§ What the exercise asks: Go to the line containing "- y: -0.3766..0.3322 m" in the records below and print it and every following line exactly, on through the line containing "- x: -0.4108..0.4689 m", then stop.

====== Given data ======

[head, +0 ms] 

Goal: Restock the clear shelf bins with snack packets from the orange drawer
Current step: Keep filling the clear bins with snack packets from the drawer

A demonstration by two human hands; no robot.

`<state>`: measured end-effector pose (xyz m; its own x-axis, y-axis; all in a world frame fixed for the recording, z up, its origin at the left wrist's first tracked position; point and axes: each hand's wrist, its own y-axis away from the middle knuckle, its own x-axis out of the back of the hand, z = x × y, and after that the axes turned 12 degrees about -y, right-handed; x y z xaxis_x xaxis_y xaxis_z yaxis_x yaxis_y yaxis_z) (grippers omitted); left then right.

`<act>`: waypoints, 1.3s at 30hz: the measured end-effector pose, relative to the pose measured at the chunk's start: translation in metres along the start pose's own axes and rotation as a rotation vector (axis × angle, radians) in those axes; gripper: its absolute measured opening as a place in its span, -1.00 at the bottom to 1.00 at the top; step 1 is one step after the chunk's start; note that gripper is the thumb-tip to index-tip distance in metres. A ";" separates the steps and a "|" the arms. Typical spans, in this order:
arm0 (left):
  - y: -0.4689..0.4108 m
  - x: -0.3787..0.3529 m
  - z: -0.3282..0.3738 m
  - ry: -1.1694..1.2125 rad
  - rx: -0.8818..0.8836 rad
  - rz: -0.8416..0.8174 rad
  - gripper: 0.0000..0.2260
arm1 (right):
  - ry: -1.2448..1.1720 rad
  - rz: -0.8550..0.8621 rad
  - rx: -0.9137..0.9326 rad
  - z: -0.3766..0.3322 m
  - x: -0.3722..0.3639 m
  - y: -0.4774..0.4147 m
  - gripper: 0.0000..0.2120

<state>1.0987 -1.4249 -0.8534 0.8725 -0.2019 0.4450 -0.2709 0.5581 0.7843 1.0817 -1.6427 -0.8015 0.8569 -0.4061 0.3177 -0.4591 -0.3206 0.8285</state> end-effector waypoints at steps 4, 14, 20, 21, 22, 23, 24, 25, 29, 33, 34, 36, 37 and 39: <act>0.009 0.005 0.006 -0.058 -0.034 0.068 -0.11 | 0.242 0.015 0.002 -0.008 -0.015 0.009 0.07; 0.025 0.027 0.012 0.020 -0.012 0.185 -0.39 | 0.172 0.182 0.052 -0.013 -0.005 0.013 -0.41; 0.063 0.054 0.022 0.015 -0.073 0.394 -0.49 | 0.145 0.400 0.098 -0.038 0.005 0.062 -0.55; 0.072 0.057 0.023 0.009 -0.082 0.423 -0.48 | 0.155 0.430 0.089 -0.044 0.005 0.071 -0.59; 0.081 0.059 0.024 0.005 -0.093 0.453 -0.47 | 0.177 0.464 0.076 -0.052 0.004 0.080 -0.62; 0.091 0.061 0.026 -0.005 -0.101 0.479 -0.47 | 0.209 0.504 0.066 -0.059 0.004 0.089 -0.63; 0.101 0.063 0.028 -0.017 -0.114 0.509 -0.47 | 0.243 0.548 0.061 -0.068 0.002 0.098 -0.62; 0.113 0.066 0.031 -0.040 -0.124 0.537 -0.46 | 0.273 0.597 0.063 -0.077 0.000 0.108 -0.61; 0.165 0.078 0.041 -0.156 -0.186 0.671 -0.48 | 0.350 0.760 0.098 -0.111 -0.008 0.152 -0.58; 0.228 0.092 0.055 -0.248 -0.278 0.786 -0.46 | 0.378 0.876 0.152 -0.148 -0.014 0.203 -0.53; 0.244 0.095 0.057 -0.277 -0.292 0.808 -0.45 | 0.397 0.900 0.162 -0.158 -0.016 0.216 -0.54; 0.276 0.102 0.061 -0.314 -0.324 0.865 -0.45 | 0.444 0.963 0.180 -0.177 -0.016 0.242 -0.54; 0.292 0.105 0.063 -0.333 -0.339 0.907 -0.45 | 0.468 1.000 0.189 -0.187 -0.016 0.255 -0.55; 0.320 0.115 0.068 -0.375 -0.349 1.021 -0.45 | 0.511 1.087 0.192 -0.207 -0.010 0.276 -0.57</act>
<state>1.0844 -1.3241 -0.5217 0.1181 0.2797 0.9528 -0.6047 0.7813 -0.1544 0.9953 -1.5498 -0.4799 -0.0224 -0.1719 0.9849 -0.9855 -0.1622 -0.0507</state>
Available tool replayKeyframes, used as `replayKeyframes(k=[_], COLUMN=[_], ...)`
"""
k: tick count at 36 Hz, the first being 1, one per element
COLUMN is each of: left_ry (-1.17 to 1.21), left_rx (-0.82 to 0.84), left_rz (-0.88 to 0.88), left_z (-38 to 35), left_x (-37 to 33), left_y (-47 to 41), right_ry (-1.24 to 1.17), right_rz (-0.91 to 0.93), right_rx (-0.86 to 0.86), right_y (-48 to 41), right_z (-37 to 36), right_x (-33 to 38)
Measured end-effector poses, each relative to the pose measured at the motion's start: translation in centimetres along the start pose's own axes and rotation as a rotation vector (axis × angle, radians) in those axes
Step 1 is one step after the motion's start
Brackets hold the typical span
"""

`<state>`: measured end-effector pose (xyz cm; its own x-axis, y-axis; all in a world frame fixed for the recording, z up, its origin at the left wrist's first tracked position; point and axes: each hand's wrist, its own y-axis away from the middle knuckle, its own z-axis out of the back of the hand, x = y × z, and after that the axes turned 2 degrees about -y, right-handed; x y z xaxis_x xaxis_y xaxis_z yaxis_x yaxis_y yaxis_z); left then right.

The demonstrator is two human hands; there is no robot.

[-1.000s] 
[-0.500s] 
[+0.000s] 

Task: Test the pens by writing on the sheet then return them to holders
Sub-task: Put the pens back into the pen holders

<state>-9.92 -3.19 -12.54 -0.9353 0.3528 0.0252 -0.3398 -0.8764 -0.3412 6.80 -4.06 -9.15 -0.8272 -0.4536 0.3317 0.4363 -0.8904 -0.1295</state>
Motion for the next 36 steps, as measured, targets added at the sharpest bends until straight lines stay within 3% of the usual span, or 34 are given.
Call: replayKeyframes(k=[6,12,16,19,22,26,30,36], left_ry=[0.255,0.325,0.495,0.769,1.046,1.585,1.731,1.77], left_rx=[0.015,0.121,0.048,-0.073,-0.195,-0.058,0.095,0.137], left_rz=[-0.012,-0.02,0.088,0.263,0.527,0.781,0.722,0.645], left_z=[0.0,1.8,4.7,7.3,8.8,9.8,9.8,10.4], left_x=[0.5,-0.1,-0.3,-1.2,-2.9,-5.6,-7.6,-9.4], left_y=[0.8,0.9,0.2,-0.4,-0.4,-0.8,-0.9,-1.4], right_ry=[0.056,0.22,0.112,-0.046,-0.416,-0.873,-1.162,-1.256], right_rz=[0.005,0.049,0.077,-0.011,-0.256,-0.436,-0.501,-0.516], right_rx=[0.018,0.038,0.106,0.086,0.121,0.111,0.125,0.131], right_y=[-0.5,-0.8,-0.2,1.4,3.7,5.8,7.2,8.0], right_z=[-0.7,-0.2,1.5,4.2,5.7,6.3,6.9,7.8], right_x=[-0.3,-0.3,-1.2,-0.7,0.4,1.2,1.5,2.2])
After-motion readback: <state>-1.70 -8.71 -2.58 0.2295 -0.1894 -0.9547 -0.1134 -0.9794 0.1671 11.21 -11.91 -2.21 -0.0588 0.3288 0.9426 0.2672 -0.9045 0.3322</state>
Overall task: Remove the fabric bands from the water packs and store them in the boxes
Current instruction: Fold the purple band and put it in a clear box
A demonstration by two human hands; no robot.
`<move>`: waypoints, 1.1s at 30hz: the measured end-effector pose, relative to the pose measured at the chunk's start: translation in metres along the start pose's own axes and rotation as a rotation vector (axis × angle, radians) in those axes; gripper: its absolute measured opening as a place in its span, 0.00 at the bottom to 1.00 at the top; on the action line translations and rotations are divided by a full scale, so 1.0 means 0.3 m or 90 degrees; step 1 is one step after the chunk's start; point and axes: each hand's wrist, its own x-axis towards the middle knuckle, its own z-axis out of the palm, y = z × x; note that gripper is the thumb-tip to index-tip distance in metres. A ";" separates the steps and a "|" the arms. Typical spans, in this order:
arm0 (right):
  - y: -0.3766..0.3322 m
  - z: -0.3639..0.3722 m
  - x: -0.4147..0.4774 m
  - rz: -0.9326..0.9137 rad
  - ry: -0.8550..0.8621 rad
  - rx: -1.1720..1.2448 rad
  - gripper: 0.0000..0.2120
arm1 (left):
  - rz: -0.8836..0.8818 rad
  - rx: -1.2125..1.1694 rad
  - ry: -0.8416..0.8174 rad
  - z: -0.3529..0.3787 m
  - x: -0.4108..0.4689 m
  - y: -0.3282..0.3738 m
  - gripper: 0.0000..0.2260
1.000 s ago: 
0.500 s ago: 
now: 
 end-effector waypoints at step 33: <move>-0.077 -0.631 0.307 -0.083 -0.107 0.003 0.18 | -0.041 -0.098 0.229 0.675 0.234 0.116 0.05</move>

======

§ Answer area:
  - y: -0.3766..0.3322 m
  - z: -0.3639..0.3722 m
  - x: -0.4147..0.4774 m
  - rz: -0.9326..0.9137 rad
  - ry: -0.8550..0.8621 rad
  - rx: -1.1720..1.2448 rad
  - gripper: 0.0000..0.2120
arm1 (left):
  - rz: -0.8836..0.8818 rad
  - rx: -1.2125..1.1694 rad
  - ry: -0.8416..0.8174 rad
  - z: -0.3529..0.3787 m
  - x: -0.4108..0.4689 m

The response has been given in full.